Anche le nostre madri erano agevolate da quella particolare struttura del palazzo e dal fatto che crescendo insieme si potevano permettere di gestirci insieme.

Non avevamo bisogno di baby sitter, un po’ i nonni con cui vivevamo, un po’ l’aiuto reciproco facevano sì che noi non fossimo mai sole.

Alla fine delle elementari però grazie al fatto che entrambi i miei genitori avevano trovato un lavoro fisso e dal momento che lo spazio era veramente poco ci trasferimmo a via Nomentana in una casa molto grande e in un palazzo dove non conoscevamo nessuno e dove non si incontravano spesso gli altri abitanti del palazzo.

Per me e per mia sorella fu un lutto enorme, anche se di lì a poco lentamente il nostro vecchio palazzo si svuotò, arrivarono gli studenti fuori sede e altri abitanti che non stavano molto tempo a casa e il cortile che era pieno di voci quando noi eravamo piccole diventò molto silenzioso.

Ogni tanto torno a vederlo quel cortile, presa dalla nostalgia di un tempo così lontano e così diverso dal nostro presente che a raccontarlo sembra un po’ una favola.
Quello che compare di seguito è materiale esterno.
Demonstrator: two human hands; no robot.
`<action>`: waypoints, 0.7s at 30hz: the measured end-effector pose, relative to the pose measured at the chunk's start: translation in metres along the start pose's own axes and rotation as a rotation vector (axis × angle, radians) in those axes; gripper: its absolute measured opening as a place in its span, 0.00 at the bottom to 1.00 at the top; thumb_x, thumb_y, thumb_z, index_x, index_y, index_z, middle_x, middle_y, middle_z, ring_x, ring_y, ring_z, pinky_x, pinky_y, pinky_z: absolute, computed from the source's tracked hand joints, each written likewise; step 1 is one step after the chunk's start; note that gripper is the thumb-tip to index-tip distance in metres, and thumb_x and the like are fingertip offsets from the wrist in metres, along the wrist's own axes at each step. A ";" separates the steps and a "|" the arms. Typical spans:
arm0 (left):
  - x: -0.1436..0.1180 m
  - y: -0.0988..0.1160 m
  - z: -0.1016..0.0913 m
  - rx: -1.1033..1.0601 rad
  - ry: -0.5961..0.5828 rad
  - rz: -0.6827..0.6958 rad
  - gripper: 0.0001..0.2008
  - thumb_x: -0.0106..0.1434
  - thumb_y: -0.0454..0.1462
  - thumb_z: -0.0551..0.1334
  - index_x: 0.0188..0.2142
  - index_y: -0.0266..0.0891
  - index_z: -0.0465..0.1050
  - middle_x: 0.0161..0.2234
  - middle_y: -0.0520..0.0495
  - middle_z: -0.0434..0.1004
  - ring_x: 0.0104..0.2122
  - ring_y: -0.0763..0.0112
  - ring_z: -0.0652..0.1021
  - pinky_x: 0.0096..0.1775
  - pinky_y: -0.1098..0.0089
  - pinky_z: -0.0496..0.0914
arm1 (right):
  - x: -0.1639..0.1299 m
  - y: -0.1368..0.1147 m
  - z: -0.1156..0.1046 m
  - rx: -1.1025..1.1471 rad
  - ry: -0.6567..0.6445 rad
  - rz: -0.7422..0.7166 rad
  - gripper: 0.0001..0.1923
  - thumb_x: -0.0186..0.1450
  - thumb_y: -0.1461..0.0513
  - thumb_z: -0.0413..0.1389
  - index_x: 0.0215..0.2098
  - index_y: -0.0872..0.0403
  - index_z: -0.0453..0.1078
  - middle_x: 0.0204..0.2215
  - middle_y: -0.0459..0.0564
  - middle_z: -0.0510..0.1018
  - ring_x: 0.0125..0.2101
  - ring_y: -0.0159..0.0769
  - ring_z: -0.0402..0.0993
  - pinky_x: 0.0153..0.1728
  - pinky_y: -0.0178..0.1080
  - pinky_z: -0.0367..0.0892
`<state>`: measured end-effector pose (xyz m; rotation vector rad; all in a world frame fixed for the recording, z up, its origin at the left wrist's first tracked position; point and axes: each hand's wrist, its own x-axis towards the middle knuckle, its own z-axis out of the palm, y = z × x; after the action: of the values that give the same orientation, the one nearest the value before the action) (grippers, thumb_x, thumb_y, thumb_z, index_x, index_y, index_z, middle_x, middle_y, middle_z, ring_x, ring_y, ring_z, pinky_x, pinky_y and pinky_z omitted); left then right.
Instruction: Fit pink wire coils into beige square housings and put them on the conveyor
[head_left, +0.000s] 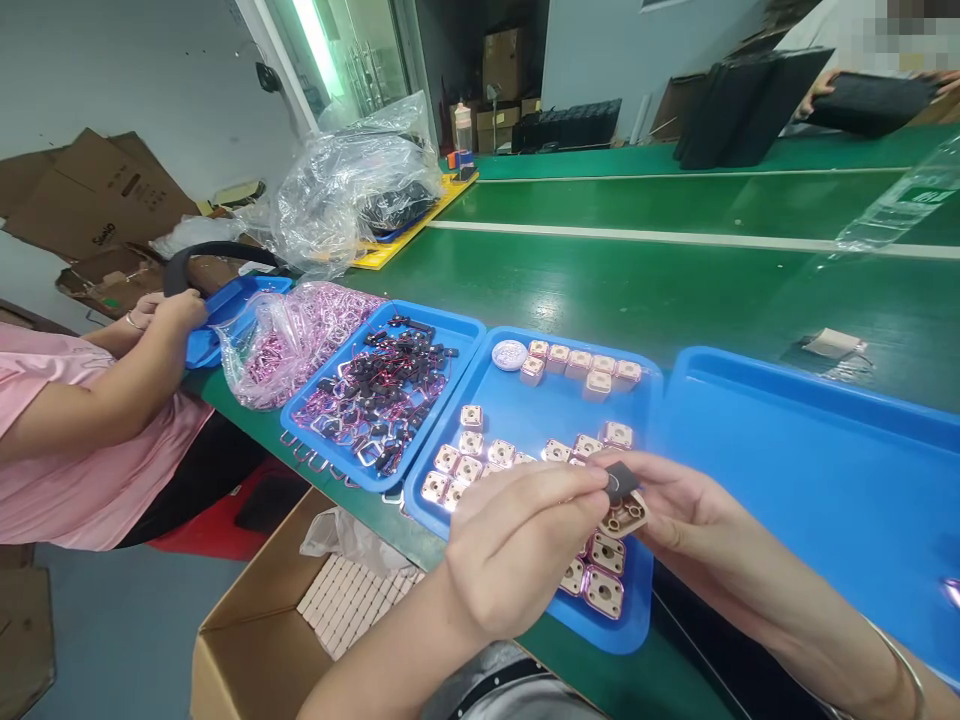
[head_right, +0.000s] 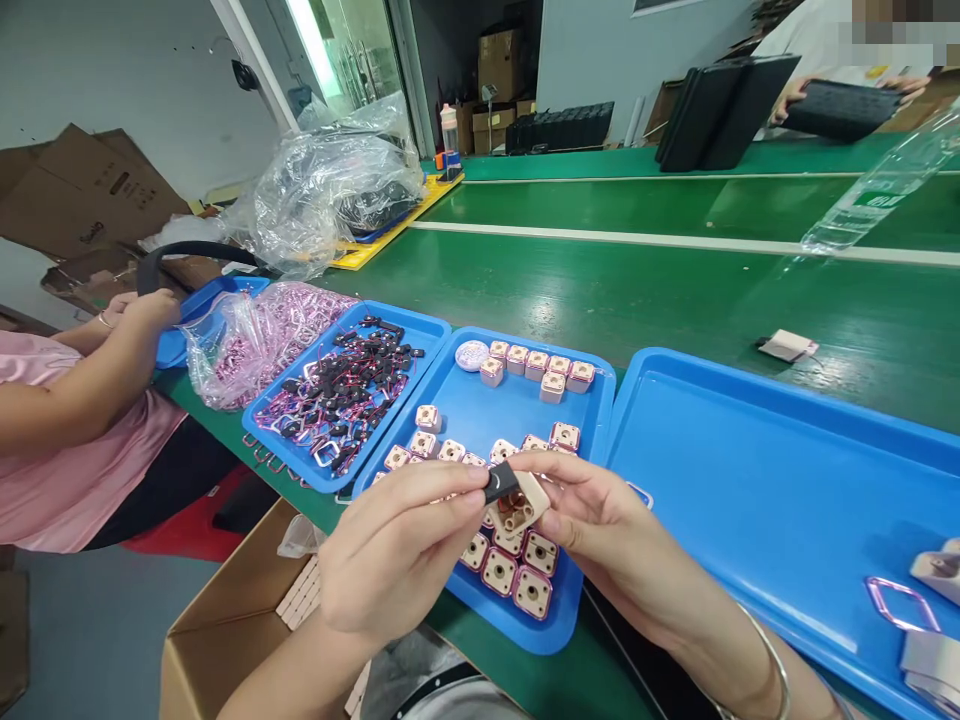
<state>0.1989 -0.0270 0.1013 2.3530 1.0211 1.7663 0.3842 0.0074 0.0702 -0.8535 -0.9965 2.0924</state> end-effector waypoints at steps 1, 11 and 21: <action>0.000 -0.001 0.000 -0.001 0.002 0.023 0.08 0.59 0.24 0.63 0.39 0.27 0.73 0.39 0.38 0.80 0.43 0.69 0.79 0.46 0.71 0.76 | 0.000 0.000 0.000 0.005 -0.005 0.003 0.18 0.56 0.58 0.67 0.45 0.46 0.75 0.43 0.51 0.81 0.44 0.44 0.76 0.48 0.44 0.68; 0.002 -0.002 0.003 -0.069 0.017 -0.013 0.05 0.58 0.24 0.65 0.35 0.29 0.73 0.37 0.39 0.80 0.40 0.70 0.80 0.42 0.72 0.77 | -0.001 0.003 0.005 0.019 -0.045 0.016 0.19 0.54 0.56 0.68 0.44 0.47 0.76 0.40 0.51 0.81 0.43 0.45 0.76 0.48 0.46 0.67; -0.001 -0.001 -0.001 -0.077 -0.053 0.006 0.05 0.57 0.24 0.64 0.35 0.28 0.73 0.37 0.41 0.80 0.40 0.71 0.80 0.45 0.75 0.76 | -0.002 0.004 0.003 -0.009 -0.083 0.041 0.20 0.52 0.51 0.68 0.42 0.46 0.78 0.37 0.51 0.82 0.39 0.45 0.77 0.44 0.44 0.69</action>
<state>0.1977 -0.0269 0.1007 2.3459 0.9235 1.7028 0.3817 0.0028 0.0688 -0.8038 -1.0408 2.1746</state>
A volte mi sono divertita a mostrarlo ad altre persone più giovani e a cogliere nella loro espressione un po’ di incredulità.

Ma noi quattro che quella storia l’abbiamo vissuta, tante volte ci siamo dette che quell’infanzia insieme è stata una bella esperienza e che il nostro sodalizio ha contribuito a proteggerci da certi climi familiari normali per quegli anni di immediato dopo guerra caratterizzati dalla presenza di papà traumatizzati dalla guerra di cui erano reduci, dalle difficoltà economiche ,dalla convivenza di tre generazioni in spazi ristretti.